**WHAT TO PRODUCE**
The required output is the full listing below, reproduced word for word.

[[ DATA SECTION open ]]

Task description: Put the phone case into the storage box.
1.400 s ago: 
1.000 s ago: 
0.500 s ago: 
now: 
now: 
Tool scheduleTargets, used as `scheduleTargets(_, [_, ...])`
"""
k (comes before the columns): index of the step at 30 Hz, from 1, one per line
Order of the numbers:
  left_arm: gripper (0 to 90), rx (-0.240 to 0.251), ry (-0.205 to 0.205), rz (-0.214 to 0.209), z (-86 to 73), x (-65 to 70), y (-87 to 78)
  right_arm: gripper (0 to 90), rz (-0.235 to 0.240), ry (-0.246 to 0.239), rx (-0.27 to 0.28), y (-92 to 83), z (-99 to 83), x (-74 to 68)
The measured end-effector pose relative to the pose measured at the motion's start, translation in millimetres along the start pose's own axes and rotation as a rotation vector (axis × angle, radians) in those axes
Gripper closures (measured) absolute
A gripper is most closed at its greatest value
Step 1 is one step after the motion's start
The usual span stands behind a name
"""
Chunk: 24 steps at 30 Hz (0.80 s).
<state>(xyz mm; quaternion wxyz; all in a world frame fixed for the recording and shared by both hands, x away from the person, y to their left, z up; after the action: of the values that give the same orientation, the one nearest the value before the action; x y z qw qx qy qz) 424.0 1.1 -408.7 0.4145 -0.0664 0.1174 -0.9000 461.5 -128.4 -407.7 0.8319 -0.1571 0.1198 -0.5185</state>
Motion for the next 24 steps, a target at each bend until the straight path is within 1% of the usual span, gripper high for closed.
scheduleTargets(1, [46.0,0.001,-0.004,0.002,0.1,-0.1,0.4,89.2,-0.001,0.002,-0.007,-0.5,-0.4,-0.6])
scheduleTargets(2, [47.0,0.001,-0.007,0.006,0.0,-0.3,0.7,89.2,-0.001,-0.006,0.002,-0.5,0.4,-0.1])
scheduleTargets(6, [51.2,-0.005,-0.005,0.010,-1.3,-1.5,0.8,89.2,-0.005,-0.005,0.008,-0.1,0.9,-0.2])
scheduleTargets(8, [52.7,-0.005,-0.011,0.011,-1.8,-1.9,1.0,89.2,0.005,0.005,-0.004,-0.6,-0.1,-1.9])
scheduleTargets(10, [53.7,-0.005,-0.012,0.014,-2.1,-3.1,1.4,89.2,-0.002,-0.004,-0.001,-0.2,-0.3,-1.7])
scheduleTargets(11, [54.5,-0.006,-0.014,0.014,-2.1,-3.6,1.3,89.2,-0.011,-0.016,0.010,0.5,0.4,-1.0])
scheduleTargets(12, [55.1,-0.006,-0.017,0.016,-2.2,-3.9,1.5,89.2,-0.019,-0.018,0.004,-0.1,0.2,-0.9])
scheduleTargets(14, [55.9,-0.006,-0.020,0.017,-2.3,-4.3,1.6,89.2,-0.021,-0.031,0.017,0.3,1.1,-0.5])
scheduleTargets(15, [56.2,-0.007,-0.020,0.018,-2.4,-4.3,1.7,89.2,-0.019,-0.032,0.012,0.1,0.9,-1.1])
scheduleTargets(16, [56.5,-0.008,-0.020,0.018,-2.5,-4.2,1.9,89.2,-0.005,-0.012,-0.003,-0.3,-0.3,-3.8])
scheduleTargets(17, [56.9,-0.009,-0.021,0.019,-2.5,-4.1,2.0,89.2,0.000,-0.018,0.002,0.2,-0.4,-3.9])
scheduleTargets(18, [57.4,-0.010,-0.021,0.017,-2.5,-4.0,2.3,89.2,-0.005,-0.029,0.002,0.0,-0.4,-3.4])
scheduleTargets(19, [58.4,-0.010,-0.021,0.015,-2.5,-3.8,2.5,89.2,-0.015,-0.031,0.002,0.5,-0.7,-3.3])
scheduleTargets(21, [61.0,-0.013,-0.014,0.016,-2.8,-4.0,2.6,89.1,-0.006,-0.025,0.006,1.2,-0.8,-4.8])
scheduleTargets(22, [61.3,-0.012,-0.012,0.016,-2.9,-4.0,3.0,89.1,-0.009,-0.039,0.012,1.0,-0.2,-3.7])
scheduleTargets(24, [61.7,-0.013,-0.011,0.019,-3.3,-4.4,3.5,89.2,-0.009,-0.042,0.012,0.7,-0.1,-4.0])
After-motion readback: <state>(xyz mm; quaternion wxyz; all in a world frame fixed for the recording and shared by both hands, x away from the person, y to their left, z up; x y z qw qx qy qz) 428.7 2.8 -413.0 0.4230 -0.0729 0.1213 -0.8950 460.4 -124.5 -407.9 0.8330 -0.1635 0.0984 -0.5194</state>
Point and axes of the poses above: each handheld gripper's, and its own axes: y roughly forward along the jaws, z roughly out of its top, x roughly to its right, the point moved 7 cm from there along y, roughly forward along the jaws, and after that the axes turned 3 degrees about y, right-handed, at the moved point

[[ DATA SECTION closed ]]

**ANSWER SECTION**
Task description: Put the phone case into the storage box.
1.400 s ago: 
1.000 s ago: 
0.500 s ago: 
now: 
now: 
Tool scheduleTargets, used as `scheduleTargets(_, [_, ...])`
"""
k (comes before the columns): index of the step at 30 Hz, from 1, one per line
Order of the numbers:
  left_arm: gripper (0 to 90), rx (-0.240 to 0.251), ry (-0.205 to 0.205), rz (-0.214 to 0.209), z (-86 to 73), x (-65 to 70), y (-87 to 78)
  right_arm: gripper (0 to 90), rz (-0.235 to 0.240), ry (-0.246 to 0.239), rx (-0.27 to 0.28), y (-92 to 83), z (-99 to 83), x (-74 to 68)
The measured end-effector pose relative to the pose measured at the motion's start, translation in millimetres along the start pose's own axes and rotation as a rotation vector (axis × angle, radians) in those axes
Gripper closures (measured) absolute
A gripper is most closed at its greatest value
Step 1 is one step after the motion's start
The usual span stands behind a name
"""
Chunk: 24 steps at 30 Hz (0.80 s).
<state>(xyz mm; quaternion wxyz; all in a world frame fixed for the recording and shared by both hands, x away from the person, y to their left, z up; after the action: of the values that give the same orientation, the one nearest the value before the action; x y z qw qx qy qz) 424.0 1.1 -408.7 0.4145 -0.0664 0.1174 -0.9000 461.5 -128.4 -407.7 0.8319 -0.1571 0.1198 -0.5185</state>
Motion for the next 24 steps, a target at each bend until the straight path is within 1% of the usual span, gripper high for closed.
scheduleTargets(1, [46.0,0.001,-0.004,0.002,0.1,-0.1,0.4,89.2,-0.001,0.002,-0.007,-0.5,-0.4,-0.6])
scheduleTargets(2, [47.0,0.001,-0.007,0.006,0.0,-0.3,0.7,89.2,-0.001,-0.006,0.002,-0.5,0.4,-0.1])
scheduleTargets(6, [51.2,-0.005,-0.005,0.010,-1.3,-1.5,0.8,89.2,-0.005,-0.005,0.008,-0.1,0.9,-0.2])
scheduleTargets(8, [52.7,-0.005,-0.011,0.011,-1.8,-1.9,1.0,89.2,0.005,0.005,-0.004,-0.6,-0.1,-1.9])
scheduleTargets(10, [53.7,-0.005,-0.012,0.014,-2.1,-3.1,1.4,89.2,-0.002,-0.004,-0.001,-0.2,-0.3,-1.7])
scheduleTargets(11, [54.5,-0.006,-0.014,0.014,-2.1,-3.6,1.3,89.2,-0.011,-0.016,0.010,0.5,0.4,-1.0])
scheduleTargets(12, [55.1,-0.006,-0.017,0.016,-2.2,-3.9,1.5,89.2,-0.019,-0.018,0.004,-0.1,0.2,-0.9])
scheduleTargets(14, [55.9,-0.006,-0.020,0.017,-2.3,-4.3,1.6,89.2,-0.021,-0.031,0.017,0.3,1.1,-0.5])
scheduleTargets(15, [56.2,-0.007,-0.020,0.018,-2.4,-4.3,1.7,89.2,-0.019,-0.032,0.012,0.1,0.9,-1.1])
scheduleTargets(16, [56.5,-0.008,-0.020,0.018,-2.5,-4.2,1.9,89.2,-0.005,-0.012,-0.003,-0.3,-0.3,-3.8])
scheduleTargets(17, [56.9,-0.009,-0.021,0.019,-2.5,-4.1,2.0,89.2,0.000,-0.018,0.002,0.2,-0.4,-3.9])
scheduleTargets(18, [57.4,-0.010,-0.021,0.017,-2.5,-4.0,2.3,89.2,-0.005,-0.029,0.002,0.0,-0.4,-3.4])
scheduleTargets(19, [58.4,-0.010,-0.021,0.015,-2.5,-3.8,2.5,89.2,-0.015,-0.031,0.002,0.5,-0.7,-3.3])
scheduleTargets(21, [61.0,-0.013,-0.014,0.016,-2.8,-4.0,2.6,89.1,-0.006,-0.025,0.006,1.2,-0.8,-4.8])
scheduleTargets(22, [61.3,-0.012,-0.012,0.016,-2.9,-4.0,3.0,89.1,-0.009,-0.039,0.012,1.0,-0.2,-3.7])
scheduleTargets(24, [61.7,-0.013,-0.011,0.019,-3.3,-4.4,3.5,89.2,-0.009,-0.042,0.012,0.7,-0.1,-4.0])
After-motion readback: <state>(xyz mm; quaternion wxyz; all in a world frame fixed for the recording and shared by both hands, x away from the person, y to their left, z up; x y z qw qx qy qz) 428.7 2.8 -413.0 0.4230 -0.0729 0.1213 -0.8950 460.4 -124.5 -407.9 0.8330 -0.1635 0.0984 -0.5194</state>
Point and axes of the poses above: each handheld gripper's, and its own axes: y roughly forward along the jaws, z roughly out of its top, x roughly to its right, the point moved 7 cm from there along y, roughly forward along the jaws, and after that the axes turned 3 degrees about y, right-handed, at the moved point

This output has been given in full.